Hello.I want to write a pet project using Data Mining technologies, but apparently a little behind the times in this area.In general, I ask for advice on which technologies are better for this.
So, my task:
1) There is a set of several million text files in Russian, English and Ukrainian languages, which contain a set of signs in the form of a plain text description.I found a solution for English, but for Russian and Ukrainian there is nothing.

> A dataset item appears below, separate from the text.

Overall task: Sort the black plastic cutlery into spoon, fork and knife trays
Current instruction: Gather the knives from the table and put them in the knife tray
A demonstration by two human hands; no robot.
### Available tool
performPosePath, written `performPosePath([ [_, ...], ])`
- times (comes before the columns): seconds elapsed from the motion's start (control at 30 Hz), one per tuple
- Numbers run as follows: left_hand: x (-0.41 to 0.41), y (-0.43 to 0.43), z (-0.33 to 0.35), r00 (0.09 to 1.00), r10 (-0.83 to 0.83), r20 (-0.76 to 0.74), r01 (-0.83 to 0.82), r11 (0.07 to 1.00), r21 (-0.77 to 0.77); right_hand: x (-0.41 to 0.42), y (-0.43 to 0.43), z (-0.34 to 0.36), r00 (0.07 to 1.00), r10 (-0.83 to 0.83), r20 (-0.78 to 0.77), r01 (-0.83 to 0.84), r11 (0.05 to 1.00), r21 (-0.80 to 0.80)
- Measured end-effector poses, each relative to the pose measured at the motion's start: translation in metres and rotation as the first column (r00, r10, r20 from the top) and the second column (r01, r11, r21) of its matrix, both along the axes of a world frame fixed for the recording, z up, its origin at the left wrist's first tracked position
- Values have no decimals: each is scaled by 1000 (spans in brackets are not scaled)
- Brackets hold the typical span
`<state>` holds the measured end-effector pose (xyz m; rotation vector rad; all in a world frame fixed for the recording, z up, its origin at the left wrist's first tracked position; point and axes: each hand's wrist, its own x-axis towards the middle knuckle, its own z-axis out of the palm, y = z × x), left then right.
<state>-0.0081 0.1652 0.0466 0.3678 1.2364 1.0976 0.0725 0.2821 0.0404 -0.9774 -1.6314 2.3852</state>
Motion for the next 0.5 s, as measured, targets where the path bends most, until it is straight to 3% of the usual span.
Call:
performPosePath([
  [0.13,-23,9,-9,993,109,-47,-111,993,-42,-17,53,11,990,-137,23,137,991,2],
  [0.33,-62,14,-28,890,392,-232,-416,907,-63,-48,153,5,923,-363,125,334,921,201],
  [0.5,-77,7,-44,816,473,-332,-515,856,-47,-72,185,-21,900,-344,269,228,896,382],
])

2) The original data will be stored on the server in the form of text files, the already prepared data will be stored in the database - the ID, a set of attributes and a link to the original file. 3) Data will be processed by several Data Mining algorithms(building a decision tree(CART or C4.5), classifications(kNN), clustering, etc.).Results will be transferred to the Web UI or via the REST API to the end user.
Worth the choice:
1) DBMS: I think to use PostgreSQL or MySQL.You can also try Mongo DB, but I have all the data structured, so I'm not sure if I need a NoSQL database.
2) Technology to search for signs in the text.I did not find anything suitable for Russian and Ukrainian, it seems I will have to parsit by keywords, and then check the quality manually.
3) Actually Data Mining solution.Found several libraries, for example:
But on the Internet there is very little description of their ability to make a choice.In contrast, I ponder over using the www.h2o.ai
service, but I am confused by its excessive complexity.
In addition, I would like to use one language for the whole backend, and not one Java module, another Python, etc.